The problem — Every line of the material is to be quoted verbatim, minus the pictures.

•••••

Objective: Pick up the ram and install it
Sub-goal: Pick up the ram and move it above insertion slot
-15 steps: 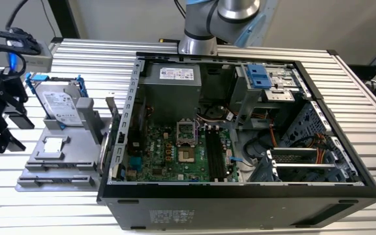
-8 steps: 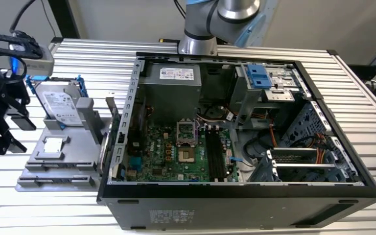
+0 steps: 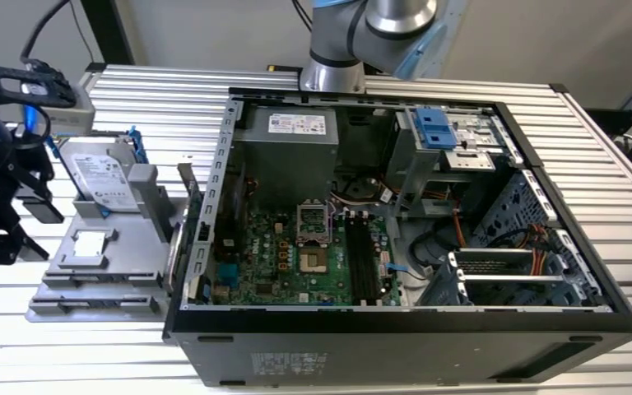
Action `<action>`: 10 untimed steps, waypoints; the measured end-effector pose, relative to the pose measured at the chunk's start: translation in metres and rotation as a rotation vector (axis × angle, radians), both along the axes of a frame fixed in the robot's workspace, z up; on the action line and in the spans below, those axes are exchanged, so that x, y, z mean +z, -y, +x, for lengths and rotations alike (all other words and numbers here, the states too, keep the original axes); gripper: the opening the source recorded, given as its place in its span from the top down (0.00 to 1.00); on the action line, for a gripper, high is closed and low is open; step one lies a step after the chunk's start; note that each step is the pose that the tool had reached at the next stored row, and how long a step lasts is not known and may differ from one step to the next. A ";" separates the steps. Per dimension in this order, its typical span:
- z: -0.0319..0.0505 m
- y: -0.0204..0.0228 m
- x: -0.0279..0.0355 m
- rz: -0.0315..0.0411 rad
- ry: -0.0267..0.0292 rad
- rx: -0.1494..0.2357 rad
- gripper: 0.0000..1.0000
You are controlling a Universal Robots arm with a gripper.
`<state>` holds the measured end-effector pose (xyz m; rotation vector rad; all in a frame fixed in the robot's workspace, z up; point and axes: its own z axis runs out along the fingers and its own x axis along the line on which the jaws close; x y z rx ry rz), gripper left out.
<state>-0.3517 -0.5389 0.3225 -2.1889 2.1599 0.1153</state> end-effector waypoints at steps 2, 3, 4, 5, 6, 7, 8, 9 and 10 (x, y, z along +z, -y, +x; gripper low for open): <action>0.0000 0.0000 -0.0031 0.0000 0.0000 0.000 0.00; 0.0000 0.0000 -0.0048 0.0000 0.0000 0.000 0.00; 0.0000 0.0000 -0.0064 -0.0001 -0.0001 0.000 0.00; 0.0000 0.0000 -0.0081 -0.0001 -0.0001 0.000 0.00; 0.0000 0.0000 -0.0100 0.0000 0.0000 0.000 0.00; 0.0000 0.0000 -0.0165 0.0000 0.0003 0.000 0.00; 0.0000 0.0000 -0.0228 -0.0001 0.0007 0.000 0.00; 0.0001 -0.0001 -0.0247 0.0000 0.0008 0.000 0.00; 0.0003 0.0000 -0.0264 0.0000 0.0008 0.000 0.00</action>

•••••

Exercise answer —
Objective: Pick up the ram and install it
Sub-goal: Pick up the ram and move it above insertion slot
-15 steps: 
-8 steps: 
+0 steps: 
Action `<action>`: 10 untimed steps, waypoints; the measured end-effector pose, relative to the pose measured at the chunk's start: translation in metres and rotation as a rotation vector (axis × angle, radians), both along the axes of a frame fixed in the robot's workspace, z up; on the action line and in the spans below, those axes are exchanged, so that x, y, z mean +z, -y, +x, for lengths and rotations alike (all other words and numbers here, the states too, keep the original axes); gripper: the opening the source recorded, given as its place in its span from the top down (0.00 to 1.00); on the action line, for a gripper, high is closed and low is open; step one lies a step after the chunk's start; note that each step is the pose that the tool had reached at the next stored row, and how long a step lasts is not known and may differ from one step to the next. A ";" separates the steps. Per dimension in this order, its typical span:
- z: -0.0319..0.0505 m
- y: -0.0204..0.0228 m
- x: -0.0279..0.0355 m
- rz: -0.0315..0.0411 rad
- ry: -0.0267..0.0292 rad
- rx: -0.1494..0.2357 rad
- gripper: 0.0000..1.0000
You are controlling a Universal Robots arm with a gripper.
`<state>` holds the measured end-effector pose (xyz m; rotation vector rad; all in a frame fixed in the robot's workspace, z up; point and axes: its own z axis runs out along the fingers and its own x axis along the line on which the jaws close; x y z rx ry rz), gripper left out.
<state>-0.3517 -0.5389 0.3225 -2.1889 2.1599 0.1153</state> end-effector waypoints at steps 2, 3, 4, 5, 6, 7, 8, 9 and 10 (x, y, z along +z, -y, +x; gripper low for open): <action>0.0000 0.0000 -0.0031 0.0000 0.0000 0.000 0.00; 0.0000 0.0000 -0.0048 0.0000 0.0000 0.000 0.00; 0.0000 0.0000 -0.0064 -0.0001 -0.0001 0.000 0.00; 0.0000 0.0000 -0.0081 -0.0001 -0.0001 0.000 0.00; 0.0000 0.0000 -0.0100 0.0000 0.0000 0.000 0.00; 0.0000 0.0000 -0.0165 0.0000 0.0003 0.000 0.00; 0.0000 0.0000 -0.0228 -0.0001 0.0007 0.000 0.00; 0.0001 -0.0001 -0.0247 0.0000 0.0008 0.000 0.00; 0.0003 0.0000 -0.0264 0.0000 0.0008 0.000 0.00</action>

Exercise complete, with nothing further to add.